• [Work item]
Could you copy every line of the data that contains the word "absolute"?

• [Information supplied]
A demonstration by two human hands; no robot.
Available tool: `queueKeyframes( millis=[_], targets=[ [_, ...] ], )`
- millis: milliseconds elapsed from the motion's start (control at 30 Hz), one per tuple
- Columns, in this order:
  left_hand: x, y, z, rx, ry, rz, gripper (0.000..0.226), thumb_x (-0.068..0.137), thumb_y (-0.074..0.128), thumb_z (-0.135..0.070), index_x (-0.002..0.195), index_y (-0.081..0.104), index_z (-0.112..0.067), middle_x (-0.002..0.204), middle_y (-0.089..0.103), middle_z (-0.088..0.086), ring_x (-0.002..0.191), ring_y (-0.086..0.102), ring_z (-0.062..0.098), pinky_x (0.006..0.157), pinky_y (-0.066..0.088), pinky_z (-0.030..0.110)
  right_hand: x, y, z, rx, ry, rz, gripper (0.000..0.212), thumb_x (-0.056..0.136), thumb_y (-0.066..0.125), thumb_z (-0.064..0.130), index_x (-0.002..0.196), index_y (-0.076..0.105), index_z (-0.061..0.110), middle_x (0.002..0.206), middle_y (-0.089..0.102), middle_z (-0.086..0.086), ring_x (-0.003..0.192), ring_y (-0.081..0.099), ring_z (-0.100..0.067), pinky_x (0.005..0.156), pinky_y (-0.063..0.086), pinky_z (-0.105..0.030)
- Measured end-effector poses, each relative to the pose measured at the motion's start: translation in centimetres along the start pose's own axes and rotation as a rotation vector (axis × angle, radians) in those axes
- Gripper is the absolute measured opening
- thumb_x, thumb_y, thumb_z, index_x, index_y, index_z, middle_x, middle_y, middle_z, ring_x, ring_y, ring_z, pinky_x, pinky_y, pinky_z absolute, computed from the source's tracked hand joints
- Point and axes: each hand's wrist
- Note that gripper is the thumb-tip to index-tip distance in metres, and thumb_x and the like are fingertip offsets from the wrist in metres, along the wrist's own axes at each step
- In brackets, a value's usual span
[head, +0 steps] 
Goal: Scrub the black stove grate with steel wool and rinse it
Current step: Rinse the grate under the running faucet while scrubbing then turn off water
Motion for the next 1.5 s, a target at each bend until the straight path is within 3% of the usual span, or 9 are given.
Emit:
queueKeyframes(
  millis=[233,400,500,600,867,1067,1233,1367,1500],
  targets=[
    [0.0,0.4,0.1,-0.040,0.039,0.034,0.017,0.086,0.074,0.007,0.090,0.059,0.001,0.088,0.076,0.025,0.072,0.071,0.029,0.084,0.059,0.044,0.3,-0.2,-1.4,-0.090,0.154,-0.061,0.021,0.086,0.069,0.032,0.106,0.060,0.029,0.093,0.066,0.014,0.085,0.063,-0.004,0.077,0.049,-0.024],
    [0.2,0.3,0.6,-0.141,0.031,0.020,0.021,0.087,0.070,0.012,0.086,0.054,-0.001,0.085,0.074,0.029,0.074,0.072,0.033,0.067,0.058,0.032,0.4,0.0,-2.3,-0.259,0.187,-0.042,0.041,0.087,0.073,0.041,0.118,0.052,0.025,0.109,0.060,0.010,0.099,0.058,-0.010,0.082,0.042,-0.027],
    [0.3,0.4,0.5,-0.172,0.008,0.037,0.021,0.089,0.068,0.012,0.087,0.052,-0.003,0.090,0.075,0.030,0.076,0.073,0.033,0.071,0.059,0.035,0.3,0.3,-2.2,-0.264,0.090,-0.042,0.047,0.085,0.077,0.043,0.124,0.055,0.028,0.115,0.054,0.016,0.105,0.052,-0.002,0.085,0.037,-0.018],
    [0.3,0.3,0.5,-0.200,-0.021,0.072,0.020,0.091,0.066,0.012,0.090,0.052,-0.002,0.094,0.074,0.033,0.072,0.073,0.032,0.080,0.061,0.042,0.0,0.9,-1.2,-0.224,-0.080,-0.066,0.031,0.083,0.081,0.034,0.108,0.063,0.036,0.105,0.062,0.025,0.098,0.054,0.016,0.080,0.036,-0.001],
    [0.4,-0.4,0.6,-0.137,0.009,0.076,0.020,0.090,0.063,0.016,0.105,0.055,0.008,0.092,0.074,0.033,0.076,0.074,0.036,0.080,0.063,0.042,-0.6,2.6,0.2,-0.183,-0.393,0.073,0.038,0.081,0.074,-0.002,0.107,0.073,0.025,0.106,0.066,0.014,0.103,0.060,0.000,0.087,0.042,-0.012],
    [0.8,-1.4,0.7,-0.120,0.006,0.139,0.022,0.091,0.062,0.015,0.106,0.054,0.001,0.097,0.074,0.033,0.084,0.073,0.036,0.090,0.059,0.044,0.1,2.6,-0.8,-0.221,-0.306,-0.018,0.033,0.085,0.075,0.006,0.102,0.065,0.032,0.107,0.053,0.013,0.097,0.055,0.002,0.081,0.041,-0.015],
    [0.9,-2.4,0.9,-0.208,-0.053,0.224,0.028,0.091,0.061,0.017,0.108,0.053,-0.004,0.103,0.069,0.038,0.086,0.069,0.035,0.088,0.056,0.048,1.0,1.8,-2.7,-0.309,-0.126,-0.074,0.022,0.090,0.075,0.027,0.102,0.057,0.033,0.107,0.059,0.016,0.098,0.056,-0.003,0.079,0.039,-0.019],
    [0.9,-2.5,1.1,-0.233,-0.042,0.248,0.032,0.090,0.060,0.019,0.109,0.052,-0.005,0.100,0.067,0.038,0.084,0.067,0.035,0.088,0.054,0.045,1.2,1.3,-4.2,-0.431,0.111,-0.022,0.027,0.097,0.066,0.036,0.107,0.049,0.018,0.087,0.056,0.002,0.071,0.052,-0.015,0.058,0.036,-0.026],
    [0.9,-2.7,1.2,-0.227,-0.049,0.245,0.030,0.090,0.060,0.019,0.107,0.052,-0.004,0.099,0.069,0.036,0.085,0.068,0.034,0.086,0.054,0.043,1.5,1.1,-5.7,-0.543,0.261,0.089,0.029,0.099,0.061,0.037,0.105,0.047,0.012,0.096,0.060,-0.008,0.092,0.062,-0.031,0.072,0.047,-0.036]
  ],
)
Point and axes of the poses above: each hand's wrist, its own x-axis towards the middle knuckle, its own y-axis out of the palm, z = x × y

• [Written response]
- Gripper is the absolute measured opening
- thumb_x, thumb_y, thumb_z, index_x, index_y, index_z, middle_x, middle_y, middle_z, ring_x, ring_y, ring_z, pinky_x, pinky_y, pinky_z absolute, computed from the source's tracked hand joints

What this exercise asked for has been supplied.